Action item >> Below are some records; output all of them exactly as they read.

Records for the exercise >>
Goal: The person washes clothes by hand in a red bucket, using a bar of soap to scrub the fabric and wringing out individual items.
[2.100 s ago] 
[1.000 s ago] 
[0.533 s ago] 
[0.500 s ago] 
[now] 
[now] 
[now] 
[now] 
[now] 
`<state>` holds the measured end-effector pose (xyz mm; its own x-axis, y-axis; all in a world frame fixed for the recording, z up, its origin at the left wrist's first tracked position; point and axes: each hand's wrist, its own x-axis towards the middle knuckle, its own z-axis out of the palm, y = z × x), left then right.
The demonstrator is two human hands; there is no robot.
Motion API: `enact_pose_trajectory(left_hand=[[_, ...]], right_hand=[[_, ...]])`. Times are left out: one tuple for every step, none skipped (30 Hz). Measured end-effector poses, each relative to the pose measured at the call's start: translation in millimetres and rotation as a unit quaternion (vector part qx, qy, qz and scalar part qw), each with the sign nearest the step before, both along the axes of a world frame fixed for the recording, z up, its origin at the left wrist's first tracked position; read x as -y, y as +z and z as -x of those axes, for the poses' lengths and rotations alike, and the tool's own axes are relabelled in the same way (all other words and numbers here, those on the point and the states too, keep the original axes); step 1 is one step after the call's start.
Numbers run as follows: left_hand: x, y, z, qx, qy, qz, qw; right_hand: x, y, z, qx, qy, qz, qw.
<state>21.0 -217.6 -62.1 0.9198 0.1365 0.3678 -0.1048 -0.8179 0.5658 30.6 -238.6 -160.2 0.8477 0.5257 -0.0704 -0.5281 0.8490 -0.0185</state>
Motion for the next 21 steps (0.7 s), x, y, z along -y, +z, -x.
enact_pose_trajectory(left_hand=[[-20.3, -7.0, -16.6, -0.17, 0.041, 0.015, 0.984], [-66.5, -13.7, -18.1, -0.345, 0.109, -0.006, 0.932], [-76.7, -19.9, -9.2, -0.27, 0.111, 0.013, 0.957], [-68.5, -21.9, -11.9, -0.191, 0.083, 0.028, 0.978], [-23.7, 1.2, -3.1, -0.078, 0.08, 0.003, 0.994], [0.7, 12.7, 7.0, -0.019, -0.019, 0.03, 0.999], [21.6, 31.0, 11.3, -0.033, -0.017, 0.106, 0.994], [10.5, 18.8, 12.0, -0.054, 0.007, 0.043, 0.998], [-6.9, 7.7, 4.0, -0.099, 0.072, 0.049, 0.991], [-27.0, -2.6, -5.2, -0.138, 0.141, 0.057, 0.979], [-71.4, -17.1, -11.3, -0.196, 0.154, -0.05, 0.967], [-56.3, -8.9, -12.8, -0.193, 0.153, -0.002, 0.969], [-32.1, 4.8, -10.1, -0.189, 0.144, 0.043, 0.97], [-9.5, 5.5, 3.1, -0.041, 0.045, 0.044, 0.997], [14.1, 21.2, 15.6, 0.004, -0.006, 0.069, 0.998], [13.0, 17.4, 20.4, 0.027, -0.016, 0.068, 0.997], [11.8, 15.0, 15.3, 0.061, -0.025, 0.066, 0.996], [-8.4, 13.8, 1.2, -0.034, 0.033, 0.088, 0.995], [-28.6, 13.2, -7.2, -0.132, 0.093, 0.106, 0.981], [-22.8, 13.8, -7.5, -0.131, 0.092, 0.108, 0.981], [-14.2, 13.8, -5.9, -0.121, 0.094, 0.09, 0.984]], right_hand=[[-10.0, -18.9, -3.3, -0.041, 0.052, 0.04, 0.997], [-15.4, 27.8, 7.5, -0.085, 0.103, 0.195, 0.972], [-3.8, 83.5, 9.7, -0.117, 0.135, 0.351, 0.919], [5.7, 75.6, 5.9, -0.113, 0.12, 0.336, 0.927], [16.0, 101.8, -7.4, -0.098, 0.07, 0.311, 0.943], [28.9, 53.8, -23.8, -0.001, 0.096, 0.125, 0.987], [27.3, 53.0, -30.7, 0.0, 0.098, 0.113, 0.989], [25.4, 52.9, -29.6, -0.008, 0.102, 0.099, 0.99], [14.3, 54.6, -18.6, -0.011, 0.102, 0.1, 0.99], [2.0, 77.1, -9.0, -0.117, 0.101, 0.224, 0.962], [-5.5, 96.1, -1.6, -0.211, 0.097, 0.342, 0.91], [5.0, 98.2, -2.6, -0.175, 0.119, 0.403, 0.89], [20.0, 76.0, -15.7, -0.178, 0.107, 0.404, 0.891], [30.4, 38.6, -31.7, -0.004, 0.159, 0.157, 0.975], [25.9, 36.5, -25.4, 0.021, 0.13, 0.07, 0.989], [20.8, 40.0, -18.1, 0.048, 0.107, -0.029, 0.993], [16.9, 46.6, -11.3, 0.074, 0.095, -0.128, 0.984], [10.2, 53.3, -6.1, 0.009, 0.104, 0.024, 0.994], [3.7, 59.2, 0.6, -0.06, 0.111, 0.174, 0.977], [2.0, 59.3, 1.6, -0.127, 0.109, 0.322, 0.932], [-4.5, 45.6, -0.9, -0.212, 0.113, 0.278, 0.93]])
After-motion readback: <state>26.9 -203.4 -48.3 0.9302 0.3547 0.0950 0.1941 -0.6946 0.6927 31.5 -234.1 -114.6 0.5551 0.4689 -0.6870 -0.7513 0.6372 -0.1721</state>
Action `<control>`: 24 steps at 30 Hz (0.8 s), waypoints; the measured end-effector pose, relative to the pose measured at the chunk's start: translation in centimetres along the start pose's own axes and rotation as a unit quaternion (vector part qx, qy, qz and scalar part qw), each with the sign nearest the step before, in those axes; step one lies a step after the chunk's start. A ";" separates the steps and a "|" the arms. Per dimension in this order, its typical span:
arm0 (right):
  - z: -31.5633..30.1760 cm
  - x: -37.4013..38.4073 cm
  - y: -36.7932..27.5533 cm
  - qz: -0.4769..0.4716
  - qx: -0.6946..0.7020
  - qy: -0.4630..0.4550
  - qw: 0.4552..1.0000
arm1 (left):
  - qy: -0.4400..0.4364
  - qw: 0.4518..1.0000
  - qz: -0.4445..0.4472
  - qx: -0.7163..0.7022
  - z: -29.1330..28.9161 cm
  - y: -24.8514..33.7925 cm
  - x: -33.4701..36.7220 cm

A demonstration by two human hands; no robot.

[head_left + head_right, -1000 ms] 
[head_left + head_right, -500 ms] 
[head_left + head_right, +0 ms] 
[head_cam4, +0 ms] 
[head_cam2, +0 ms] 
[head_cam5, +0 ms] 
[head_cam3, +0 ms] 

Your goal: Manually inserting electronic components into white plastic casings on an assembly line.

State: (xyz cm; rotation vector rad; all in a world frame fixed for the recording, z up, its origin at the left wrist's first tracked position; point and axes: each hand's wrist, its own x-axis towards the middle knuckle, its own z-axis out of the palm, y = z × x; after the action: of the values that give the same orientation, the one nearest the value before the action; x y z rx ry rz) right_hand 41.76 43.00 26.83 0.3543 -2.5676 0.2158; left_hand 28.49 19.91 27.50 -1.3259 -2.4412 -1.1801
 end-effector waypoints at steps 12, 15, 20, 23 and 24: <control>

Final answer >>
Goal: The person washes clothes by hand in a red bucket, using a bar of soap to scrub the fabric and wringing out individual items.
[2.100 s ago] 
[1.000 s ago] 
[0.533 s ago] 
[0.500 s ago] 
[now] 
[now] 
[now] 
[now] 
[now] 
`<state>` holds the measured end-effector pose (xyz mm; its own x-axis, y-axis; all in a world frame fixed for the recording, z up, its origin at the left wrist's first tracked position; point and axes: each hand's wrist, its own x-axis towards the middle knuckle, its own z-axis out of the palm, y = z × x), left then right.
The demonstrator is two human hands; there is no robot.
Motion API: `enact_pose_trajectory(left_hand=[[_, ...]], right_hand=[[_, ...]])`. Times are left out: one tuple for every step, none skipped (30 Hz). Measured end-effector poses, each relative to the pose measured at the call's start: translation in millimetres and rotation as a unit quaternion (vector part qx, qy, qz and scalar part qw), each with the sign nearest the step before, both along the axes of a world frame fixed for the recording, z up, its origin at the left wrist's first tracked position; read x as -y, y as +z and z as -x of those axes, for the poses' lengths and rotations alike, and the tool's own axes are relabelled in the same way (all other words and numbers here, those on the point and the states too, keep the original axes); step 1 is one step after the call's start.
Numbers run as follows: left_hand: x, y, z, qx, qy, qz, qw; right_hand: x, y, z, qx, qy, qz, qw.
<state>21.0 -217.6 -62.1 0.9198 0.1365 0.3678 -0.1048 -0.8179 0.5658 30.6 -238.6 -160.2 0.8477 0.5257 -0.0704 -0.5281 0.8490 -0.0185</state>
Motion for the next 21 steps (0.7 s), x, y, z along -y, +z, -x.
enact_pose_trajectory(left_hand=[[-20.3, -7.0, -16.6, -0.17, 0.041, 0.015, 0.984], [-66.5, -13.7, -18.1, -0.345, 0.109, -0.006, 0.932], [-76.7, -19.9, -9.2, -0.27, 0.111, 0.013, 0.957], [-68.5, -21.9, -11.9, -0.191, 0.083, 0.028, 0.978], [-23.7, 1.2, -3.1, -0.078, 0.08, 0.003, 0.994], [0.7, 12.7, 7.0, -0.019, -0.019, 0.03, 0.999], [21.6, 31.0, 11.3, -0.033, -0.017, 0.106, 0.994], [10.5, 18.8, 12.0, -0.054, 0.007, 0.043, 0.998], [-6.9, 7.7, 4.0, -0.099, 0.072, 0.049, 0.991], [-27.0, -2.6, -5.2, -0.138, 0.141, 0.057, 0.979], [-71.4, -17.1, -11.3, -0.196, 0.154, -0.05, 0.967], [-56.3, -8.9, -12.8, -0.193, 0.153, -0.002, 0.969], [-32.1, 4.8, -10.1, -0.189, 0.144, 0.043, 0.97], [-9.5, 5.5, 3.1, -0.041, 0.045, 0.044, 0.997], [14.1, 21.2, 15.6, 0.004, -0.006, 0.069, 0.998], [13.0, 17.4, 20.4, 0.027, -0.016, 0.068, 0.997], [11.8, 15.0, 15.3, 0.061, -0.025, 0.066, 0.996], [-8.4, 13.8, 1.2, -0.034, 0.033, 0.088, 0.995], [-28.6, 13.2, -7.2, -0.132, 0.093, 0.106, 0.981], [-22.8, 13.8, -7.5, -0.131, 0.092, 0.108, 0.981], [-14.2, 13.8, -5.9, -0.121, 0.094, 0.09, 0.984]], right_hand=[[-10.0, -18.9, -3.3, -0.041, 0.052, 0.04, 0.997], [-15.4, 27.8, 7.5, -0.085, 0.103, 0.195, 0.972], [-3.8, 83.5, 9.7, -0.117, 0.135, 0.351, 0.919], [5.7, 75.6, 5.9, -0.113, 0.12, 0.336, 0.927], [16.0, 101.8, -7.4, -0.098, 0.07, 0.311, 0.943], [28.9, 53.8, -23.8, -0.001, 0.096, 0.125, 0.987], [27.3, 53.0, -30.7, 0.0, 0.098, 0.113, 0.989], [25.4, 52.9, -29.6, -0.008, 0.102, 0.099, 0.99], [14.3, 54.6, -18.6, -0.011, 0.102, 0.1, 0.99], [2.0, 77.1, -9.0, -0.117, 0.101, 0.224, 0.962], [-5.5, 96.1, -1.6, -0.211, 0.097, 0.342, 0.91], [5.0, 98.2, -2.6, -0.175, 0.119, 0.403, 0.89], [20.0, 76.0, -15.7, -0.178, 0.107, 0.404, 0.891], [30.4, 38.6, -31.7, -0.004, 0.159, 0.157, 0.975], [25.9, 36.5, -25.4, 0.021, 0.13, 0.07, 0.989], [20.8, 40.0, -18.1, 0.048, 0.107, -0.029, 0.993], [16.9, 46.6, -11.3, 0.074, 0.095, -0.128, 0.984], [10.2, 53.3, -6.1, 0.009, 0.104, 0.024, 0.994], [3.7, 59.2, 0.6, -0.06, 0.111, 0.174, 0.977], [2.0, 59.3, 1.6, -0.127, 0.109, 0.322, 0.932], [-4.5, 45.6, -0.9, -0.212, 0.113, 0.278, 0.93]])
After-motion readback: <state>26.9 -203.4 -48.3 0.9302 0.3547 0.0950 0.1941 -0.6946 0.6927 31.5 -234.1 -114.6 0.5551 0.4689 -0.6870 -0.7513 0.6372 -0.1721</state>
Action `<control>`: 24 steps at 30 Hz (0.8 s), waypoints; the measured end-effector pose, relative to the pose measured at the chunk's start: translation in centimetres along the start pose's own axes and rotation as a unit quaternion (vector part qx, qy, qz and scalar part qw), each with the sign nearest the step before, in those axes; step one lies a step after the chunk's start. A ";" separates the steps and a "|" the arms. Per dimension in this order, its typical span:
arm0 (right):
  - z: -31.5633..30.1760 cm
  - x: -37.4013..38.4073 cm
  - y: -36.7932..27.5533 cm
  - qz: -0.4769..0.4716
  - qx: -0.6946..0.7020
  - qy: -0.4630..0.4550
  - qw: 0.4552..1.0000
arm1 (left):
  - qy: -0.4400..0.4364
  - qw: 0.4518..1.0000
  - qz: -0.4445..0.4472
  - qx: -0.7163..0.7022
  - z: -29.1330..28.9161 cm
  - y: -24.8514..33.7925 cm
  - x: -33.4701..36.7220 cm

A demonstration by two human hands; no robot.

[head_left + head_right, -1000 ms] 
[head_left + head_right, -500 ms] 
[head_left + head_right, +0 ms] 
[head_cam4, +0 ms] 
[head_cam2, +0 ms] 
[head_cam5, +0 ms] 
[head_cam3, +0 ms] 

Your goal: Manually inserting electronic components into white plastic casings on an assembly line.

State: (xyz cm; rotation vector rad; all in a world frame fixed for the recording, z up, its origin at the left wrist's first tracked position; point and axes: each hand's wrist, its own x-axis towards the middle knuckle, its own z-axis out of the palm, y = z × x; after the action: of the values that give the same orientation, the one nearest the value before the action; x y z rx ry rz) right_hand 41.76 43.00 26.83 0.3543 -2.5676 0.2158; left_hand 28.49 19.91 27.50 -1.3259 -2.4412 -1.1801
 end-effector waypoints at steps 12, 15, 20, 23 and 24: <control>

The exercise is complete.